[THE TASK] Once the line with "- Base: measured" is found in the data, output it and each following line exactly, up to and including the line with "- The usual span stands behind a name", and nothing before or after.

[SUPPLIED DATA]

=======

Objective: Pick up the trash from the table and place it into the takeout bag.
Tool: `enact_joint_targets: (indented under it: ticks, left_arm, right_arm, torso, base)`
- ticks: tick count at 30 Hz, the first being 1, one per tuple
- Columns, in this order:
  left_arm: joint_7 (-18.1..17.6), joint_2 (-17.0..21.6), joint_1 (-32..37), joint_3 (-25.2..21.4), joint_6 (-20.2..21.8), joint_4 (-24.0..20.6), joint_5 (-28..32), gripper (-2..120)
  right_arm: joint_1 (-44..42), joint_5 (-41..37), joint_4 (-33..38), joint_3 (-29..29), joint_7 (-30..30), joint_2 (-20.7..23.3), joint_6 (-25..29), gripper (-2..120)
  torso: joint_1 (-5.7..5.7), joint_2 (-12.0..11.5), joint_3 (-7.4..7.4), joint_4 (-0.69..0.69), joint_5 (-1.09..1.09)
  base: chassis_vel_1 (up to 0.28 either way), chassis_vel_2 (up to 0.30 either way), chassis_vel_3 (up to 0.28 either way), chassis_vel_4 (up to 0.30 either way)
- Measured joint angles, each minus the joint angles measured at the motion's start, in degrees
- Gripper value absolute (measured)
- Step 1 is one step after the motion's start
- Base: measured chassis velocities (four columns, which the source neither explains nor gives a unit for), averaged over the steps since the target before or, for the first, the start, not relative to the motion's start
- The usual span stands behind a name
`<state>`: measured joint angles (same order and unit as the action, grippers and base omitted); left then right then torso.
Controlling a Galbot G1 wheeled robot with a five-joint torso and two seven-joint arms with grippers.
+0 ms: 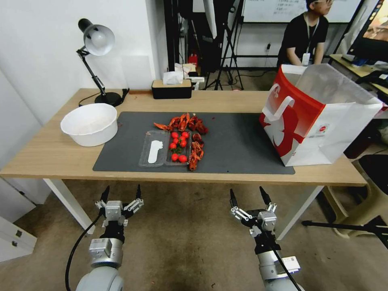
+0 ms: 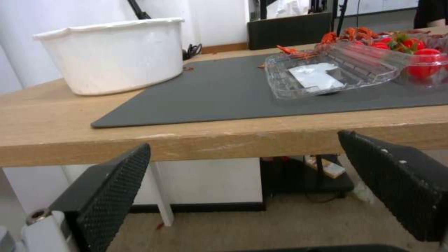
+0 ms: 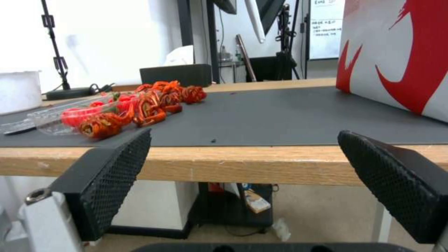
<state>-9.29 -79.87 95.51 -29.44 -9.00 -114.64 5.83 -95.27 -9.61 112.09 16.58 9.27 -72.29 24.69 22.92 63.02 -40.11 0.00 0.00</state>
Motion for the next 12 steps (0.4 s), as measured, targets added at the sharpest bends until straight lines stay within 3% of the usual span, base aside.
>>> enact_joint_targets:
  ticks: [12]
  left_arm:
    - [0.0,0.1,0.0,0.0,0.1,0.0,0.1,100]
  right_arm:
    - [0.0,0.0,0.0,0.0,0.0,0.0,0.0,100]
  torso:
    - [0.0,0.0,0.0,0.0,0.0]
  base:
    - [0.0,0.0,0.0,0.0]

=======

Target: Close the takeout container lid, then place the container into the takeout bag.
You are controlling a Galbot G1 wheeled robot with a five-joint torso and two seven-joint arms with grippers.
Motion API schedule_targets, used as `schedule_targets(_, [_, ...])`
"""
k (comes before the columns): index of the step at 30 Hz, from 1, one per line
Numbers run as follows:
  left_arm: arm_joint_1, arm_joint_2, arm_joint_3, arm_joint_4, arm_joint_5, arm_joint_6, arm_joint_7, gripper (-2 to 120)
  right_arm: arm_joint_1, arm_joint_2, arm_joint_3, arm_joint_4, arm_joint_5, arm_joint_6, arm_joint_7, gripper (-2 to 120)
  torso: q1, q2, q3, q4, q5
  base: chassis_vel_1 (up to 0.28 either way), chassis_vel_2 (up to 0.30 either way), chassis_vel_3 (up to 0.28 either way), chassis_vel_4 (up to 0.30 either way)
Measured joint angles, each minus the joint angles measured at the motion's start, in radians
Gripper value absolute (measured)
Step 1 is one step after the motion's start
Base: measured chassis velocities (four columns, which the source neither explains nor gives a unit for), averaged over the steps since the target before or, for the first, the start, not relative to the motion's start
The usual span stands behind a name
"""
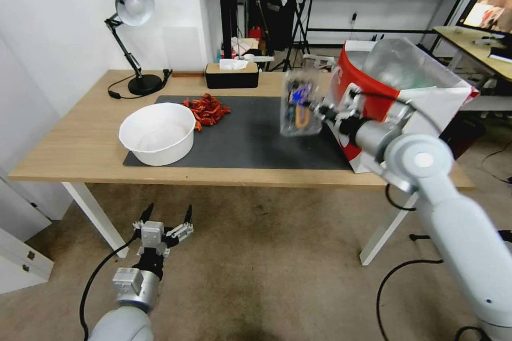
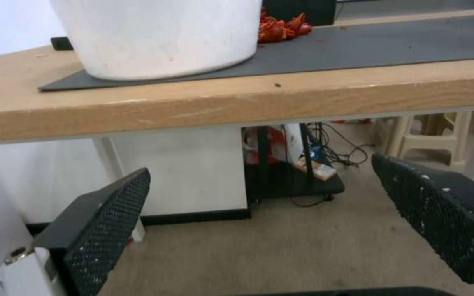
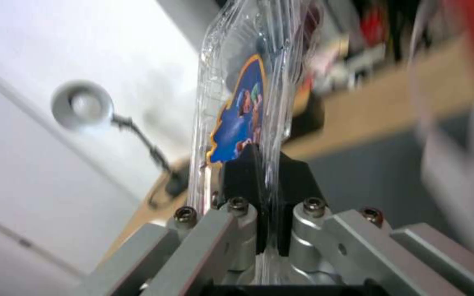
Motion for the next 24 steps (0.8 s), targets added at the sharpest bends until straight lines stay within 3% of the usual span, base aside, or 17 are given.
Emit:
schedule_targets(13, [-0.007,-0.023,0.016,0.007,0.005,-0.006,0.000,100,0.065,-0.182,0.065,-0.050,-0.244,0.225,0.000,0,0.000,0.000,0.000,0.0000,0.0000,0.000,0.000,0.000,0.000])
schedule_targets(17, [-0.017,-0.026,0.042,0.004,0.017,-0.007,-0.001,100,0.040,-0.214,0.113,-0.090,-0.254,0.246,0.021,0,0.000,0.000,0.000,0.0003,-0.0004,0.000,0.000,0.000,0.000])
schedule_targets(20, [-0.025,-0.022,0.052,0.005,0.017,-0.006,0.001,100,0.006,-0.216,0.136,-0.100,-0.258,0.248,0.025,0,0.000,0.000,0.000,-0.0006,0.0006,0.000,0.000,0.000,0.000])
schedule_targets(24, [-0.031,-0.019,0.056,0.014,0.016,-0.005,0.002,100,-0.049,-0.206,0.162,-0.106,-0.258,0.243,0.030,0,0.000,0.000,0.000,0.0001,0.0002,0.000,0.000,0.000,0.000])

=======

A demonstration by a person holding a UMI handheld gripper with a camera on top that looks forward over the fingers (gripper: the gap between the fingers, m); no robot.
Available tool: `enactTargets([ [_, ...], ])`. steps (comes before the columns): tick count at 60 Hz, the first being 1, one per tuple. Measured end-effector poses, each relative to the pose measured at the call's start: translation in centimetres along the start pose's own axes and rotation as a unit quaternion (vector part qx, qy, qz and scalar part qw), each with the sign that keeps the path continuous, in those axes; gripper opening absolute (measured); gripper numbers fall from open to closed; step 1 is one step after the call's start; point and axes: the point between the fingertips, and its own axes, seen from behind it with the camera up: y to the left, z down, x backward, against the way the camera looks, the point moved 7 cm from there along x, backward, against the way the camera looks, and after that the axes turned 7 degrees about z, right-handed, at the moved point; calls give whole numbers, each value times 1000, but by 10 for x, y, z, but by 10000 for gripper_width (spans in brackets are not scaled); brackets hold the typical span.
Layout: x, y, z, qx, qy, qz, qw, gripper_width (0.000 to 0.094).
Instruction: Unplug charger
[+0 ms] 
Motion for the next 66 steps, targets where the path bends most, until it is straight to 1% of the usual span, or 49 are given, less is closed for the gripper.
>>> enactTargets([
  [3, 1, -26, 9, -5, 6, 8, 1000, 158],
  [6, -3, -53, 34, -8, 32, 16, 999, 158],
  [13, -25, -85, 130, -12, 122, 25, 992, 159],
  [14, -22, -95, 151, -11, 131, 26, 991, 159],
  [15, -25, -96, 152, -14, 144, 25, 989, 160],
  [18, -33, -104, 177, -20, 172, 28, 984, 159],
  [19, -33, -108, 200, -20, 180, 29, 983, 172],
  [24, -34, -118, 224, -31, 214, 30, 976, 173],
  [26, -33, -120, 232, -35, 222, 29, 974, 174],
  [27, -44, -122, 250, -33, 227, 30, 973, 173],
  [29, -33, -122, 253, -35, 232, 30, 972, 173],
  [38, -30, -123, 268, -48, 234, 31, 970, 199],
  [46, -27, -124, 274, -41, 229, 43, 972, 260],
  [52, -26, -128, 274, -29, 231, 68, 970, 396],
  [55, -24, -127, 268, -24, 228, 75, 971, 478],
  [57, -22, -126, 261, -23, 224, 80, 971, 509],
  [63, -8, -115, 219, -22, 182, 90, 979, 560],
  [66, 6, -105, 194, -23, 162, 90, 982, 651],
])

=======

[EXERCISE RESPONSE]
- Base: measured chassis velocities (four columns, which the source neither explains nor gives a unit for), averaged over the steps since the target before or, for the first, the start, not relative to the motion's start
- The usual span stands behind a name

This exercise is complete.